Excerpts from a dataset
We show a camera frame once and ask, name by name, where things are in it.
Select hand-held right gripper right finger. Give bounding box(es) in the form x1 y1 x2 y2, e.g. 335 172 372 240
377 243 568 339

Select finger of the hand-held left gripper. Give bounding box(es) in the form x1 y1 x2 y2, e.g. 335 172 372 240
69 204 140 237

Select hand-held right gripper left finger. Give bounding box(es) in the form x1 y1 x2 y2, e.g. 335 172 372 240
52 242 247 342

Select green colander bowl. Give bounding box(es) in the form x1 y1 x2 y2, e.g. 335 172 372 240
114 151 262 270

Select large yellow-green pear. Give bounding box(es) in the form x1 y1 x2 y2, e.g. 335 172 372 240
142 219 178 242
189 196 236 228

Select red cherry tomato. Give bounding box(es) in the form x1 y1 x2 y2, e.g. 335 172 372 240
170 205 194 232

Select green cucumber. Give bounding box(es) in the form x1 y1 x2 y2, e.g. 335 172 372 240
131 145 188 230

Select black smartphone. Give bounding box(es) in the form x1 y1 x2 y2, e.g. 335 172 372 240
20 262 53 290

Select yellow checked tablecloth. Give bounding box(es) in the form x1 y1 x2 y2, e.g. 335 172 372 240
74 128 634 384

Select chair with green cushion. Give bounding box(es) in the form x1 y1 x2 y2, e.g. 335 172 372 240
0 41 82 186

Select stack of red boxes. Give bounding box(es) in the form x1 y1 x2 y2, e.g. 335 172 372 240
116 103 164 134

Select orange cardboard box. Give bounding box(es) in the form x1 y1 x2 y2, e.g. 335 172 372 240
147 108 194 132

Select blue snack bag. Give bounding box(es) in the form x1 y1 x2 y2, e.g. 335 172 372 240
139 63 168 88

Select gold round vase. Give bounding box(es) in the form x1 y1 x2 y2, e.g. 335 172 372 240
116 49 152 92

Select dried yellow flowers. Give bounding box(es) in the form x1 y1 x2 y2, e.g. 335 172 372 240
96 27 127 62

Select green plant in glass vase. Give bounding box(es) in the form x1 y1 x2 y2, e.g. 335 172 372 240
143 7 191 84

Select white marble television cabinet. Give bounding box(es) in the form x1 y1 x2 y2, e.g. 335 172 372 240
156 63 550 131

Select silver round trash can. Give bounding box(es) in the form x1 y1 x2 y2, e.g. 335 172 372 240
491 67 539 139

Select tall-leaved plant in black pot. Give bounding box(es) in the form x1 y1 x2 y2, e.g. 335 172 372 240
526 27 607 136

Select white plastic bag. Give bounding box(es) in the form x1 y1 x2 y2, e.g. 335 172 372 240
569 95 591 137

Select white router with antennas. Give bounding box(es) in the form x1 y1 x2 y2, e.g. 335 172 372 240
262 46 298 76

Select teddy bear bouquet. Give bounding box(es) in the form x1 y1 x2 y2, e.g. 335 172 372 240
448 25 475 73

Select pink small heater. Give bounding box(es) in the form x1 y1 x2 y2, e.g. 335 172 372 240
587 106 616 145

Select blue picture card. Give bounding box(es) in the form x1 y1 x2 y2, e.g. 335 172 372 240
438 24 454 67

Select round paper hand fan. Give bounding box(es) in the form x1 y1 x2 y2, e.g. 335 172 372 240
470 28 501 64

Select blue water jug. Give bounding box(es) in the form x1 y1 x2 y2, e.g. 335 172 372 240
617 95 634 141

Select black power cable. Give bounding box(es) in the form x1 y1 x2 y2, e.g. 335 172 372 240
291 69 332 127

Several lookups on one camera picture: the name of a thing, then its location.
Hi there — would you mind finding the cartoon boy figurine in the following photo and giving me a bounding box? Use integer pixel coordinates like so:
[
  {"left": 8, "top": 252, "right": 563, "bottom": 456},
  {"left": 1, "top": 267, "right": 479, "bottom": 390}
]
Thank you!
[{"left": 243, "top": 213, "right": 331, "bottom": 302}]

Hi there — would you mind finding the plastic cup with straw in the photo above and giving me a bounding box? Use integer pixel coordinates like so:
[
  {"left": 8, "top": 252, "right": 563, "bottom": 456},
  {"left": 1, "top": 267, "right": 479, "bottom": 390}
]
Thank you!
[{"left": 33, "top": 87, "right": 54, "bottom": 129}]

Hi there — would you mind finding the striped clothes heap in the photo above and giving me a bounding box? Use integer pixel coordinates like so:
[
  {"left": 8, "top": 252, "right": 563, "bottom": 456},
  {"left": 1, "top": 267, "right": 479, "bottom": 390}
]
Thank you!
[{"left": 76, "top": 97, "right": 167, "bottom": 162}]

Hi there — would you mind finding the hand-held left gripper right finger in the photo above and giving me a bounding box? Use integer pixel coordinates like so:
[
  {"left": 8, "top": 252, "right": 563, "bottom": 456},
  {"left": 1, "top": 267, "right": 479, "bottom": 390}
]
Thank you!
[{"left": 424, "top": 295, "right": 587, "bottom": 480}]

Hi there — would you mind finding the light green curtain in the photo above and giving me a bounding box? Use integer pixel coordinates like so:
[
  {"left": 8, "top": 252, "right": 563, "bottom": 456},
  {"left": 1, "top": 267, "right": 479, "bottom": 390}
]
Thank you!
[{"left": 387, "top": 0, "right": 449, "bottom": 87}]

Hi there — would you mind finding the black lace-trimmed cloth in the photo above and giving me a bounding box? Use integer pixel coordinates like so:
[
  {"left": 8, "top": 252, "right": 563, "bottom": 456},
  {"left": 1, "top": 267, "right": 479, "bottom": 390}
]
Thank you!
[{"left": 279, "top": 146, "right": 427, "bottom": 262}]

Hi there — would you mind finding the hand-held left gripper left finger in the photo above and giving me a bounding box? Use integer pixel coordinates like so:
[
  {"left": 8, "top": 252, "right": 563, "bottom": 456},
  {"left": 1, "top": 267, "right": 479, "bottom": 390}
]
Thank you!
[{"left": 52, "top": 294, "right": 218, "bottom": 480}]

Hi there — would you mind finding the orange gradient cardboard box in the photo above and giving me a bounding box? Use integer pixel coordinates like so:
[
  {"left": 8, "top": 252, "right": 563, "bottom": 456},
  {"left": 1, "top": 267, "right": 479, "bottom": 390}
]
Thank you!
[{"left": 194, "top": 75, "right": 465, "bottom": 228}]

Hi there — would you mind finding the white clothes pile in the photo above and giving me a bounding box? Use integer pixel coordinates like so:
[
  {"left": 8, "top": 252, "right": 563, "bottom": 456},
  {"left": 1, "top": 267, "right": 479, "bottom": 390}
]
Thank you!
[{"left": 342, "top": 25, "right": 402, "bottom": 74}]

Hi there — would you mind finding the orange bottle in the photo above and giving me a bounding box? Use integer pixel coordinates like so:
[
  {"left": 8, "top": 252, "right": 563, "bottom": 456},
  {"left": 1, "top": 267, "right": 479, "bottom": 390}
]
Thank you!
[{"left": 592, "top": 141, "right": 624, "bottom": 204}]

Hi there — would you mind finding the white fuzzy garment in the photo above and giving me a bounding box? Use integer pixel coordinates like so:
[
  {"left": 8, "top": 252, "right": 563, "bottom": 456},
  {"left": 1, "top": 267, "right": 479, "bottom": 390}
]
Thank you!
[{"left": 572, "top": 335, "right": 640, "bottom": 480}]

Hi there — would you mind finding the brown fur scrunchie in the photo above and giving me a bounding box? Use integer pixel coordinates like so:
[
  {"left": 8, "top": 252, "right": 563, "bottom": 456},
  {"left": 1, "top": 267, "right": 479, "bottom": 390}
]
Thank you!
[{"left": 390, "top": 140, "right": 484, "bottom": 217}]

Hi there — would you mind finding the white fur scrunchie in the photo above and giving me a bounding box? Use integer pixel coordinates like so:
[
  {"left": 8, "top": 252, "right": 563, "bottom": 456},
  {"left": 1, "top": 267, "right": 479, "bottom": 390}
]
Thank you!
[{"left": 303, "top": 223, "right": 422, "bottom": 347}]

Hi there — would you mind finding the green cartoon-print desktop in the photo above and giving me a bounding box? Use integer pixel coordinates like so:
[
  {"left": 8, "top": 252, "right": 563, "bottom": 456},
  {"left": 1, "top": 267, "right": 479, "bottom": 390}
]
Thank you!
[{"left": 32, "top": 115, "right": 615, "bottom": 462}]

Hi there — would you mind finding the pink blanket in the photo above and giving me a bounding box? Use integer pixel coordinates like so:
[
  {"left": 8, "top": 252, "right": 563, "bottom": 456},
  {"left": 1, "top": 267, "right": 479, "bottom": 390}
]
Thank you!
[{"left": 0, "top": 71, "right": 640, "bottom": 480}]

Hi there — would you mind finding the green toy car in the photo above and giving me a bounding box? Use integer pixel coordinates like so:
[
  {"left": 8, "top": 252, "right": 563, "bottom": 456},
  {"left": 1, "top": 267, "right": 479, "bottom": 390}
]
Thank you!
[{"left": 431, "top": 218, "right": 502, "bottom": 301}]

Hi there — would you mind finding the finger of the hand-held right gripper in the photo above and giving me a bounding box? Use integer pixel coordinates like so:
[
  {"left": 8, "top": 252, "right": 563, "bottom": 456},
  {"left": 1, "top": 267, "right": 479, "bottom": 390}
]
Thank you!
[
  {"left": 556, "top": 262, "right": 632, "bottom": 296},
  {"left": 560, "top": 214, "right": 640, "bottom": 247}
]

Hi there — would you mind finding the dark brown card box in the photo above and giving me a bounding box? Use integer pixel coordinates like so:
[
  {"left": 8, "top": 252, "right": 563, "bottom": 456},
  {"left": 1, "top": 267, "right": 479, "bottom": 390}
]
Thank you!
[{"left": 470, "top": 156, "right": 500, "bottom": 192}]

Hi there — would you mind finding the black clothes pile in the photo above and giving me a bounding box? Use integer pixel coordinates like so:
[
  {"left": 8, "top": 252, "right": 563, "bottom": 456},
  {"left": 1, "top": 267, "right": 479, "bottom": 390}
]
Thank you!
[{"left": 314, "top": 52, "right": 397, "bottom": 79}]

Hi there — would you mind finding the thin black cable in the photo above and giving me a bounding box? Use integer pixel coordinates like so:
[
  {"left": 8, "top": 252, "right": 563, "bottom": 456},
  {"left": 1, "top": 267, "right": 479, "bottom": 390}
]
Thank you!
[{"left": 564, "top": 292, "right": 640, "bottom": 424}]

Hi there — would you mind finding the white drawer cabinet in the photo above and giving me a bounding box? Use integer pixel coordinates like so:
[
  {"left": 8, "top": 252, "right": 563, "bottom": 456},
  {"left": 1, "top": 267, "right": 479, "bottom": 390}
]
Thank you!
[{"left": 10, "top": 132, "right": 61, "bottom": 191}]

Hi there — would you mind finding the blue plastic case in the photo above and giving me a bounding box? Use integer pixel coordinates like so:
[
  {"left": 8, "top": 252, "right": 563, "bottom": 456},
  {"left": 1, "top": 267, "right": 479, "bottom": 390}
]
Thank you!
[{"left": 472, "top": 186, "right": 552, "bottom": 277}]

> **Assignment**
Search the records for the string "camera", and copy every line that holds it.

> **Task response**
We show a camera frame once and ask, name by name, where things are in it.
Several lookups on one camera picture: the name of a thing, then its location.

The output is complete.